El sucesor de Welch, tras una de las búsquedas más sonadas de los últimos tiempos, resultó ser Jeffrey Inmelt, quien según las investigaciones de la SEC optó por mantener intactas las prácticas de su antecesor de mantener a como diera lugar el aura de invencibilidad de GE. Pero llegó la actual crisis con otras ideas.

El año pasado, por primera vez en décadas, Inmelt tuvo que reconocer que no se alcanzarían las proyecciones, lo que conmocionó a los mercados bursátiles pues, vale reiterar, GE fue durante mucho tiempo la más blue chip de las blue chips.

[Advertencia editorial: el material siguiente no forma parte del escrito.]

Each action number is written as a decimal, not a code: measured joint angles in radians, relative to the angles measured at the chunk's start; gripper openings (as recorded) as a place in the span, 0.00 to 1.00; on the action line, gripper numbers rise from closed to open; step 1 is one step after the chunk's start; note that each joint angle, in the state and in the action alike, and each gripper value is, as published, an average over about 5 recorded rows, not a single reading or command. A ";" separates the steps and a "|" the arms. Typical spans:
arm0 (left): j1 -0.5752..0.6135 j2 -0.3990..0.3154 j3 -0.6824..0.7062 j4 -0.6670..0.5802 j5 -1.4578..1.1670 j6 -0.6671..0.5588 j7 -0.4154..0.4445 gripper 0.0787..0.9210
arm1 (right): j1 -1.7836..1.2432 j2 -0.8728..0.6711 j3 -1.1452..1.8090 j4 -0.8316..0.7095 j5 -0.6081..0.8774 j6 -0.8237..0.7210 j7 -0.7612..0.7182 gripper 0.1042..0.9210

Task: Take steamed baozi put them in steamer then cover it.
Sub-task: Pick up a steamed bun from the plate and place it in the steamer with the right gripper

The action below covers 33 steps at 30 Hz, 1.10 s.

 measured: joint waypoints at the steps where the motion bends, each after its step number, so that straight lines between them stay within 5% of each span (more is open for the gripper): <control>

El resultado ha sido que el viernes la acción cerró en 14.73, menos de la mitad del cierre de septiembre del 2008, y su valor de mercado cayó a 158,000 millones.

Hoy, la investigación de la SEC, aun después de haber impuesto la multa, se sigue centrando en la práctica indebida de aplicar utilidades de su principal filial, el hoy banco GE Capital, en derivados y otros instrumentos exóticos para tapar hoyos en otras divisiones y así siempre cumplir con las proyecciones. Para empezar, la indagatoria se remontará hasta el año 2000.

Lo que desnudó la práctica con derivados fueron las cuantiosas pérdidas de GE Capital, que se convirtió en banco comercial para poder tener acceso a los fondos de rescate de Washington, y que lo colocó al borde de la bancarrota.

En el momento actual, GE está enfrascado en una batalla de acusaciones mutuas con su auditor, KPMG, que en EU preside Timothy Flynn.

Al igual que ocurrió con Enron, KPMG jura que GE no le dio la suficiente información, mientras los de Inmelt dicen poder demostrar que sí se dio, lo que pasa es que algunos auditores locales la procesaron tal cual por la doble presión de altos ejecutivos de GE y de sus propios jefes que temían perder su cuenta principal.

En su libro, Martin afirma que GE instituyó la práctica de contabilidad de cobertura , que implica la creación de cuentas secretas como colchoncitos , fondeadas en tiempos de bonanza, para cubrir los resultados en tiempos de vacas flacas . Y, ¿dónde supone usted que se guardaban dichas cuentas? En GE Capital.